Automated two step purification of 6xHis-tagged GFP

Importance of the topic

A reliable and efficient purification strategy is essential for producing high-quality recombinant proteins. His-tag affinity chromatography offers strong specificity and binding capacity, but often requires a polishing step to achieve the purity and buffer conditions needed for downstream applications. Automation of multi-step purification workflows can significantly reduce hands-on time, improve reproducibility, and accelerate protein production.

Objectives and overview of the study

This application note demonstrates an automated two-step purification of 6xHis-tagged green fluorescent protein (GFP) using the AZURA® Bio purification system. The goal was to capture GFP with immobilized metal ion affinity chromatography (IMAC) and seamlessly perform a subsequent buffer exchange via size-exclusion chromatography, all without manual intervention.

Methodology

The workflow comprises five phases: column equilibration, sample injection and capture of 6xHis-GFP on a Ni-NTA column, washing to remove nonspecific binders, elution of GFP into a sample loop, and re-injection onto a desalting column for buffer exchange. Key buffer conditions include a low-imidazole loading buffer (10 mM) to minimize contaminants and a high-imidazole elution buffer (500 mM) for efficient protein release. The desalting step replaces the imidazole-rich eluate with phosphate-buffered saline free of imidazole.

Used instrumentation

• AZURA P 6.1L HPG pump
• AZURA ASM 2.1L autosampler with dual 6-port/3-channel valves
• AZURA MWD 2.1L multi-wavelength detector (280 nm and 395 nm)
• AZURA CM 2.1S conductivity monitor
• Column switching valve and Foxy R1 fraction collector
• Sepapure FF Ni-NTA 1 mL affinity column
• Sepapure Desalting 5 mL gel filtration column

Main results and discussion

Chromatograms recorded at 280 nm and 395 nm revealed clear separation of flow-through impurities (peak A) and the eluted 6xHis-GFP (peaks B1 and B2). The parking of the eluate in a sample loop enabled precise transfer to the desalting column without volume loss. Conductivity traces confirmed effective buffer exchange. SDS-PAGE analysis showed a strong 27 kDa band in the elution fraction with minimal contaminating bands, verifying high purity.

Benefits and practical applications

• Fully automated two-step protocol eliminates manual sample handling between affinity capture and buffer exchange.
• Multi-wavelength detection provides both total protein (280 nm) and GFP-specific (395 nm) monitoring.
• Adaptable to various tagged proteins and purification scales.
• Reduces risk of sample loss and cross-contamination while improving reproducibility.

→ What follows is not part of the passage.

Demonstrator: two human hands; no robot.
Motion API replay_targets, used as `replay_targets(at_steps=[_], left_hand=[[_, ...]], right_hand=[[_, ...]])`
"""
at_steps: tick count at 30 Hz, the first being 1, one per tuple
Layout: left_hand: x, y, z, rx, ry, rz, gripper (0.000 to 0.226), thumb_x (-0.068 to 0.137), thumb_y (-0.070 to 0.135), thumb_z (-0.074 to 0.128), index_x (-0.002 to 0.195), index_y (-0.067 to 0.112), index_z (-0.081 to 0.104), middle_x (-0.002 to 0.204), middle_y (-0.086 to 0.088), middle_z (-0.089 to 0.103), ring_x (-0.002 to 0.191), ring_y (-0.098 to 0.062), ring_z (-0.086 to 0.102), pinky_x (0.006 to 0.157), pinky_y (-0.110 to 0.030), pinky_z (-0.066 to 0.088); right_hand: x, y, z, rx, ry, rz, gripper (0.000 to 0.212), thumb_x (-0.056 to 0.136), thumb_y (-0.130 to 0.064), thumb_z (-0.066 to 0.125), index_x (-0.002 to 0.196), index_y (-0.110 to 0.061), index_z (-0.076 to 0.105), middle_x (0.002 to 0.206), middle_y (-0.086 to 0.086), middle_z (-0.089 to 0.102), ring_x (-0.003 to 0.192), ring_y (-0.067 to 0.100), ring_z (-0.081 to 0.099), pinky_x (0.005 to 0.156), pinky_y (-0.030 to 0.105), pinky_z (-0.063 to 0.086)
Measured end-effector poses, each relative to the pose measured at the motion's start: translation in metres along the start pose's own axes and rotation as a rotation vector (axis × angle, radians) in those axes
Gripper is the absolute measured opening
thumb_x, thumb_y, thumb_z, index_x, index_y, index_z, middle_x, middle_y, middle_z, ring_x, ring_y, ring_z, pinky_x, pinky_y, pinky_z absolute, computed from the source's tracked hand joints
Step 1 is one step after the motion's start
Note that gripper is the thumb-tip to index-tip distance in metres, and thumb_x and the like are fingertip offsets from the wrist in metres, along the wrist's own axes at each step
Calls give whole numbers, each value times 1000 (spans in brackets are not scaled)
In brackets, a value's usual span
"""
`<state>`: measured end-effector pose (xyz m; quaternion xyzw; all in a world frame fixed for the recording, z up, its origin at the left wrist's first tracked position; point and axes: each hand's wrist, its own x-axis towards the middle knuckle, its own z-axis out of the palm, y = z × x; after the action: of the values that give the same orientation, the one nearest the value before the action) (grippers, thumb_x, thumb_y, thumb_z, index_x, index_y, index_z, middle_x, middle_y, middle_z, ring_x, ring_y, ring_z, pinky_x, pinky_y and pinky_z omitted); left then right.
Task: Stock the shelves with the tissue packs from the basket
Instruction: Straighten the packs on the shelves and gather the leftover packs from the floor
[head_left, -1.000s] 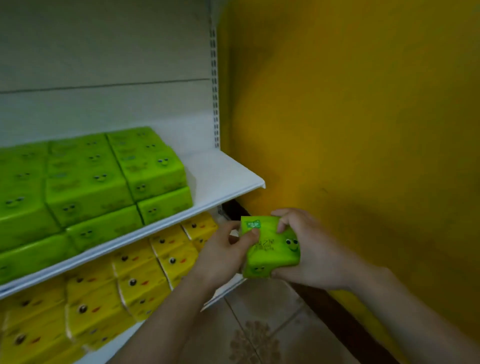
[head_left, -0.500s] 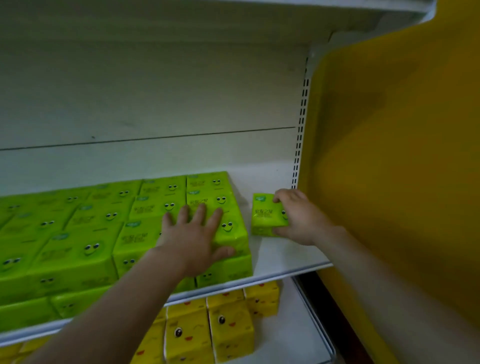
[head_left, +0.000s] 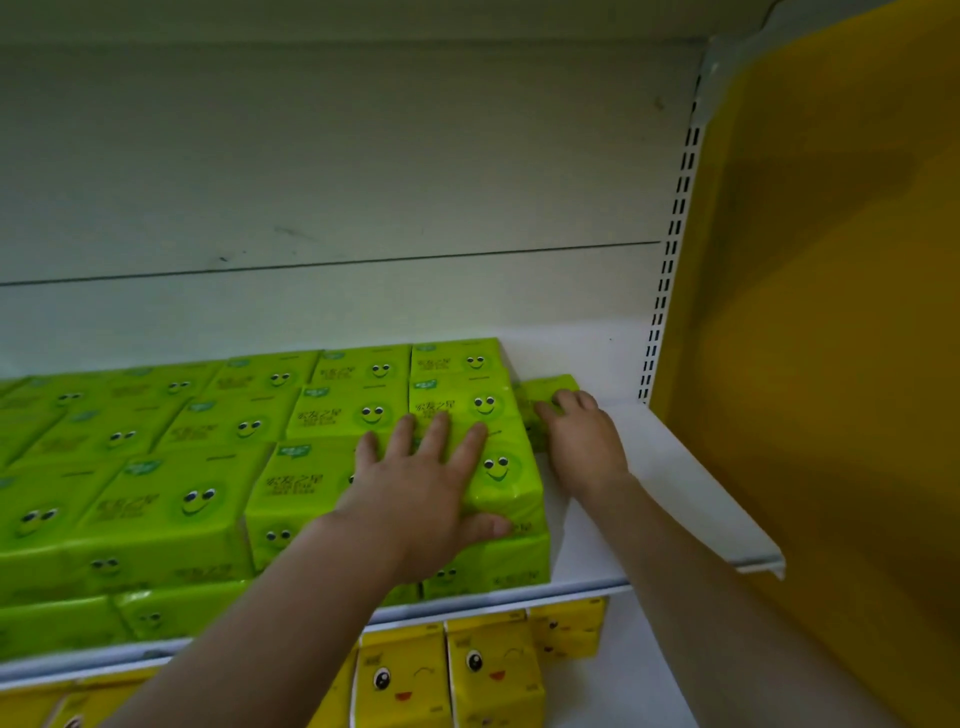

Future trends and opportunities

Integration of additional chromatographic modes (e.g., ion exchange, hydrophobic interaction) and on-line analytical tools (mass spectrometry, light scattering) could further streamline workflows. Advances in software-driven method optimization, continuous-flow purification, and miniaturized single-use systems are poised to enhance throughput and flexibility in protein production.

Conclusion

The AZURA Bio system successfully performed an uninterrupted two-step purification of 6xHis-tagged GFP, combining IMAC capture with size-exclusion buffer exchange. The automated process yielded high-purity protein with minimal user involvement, demonstrating a versatile approach for protein purification in research and industrial settings.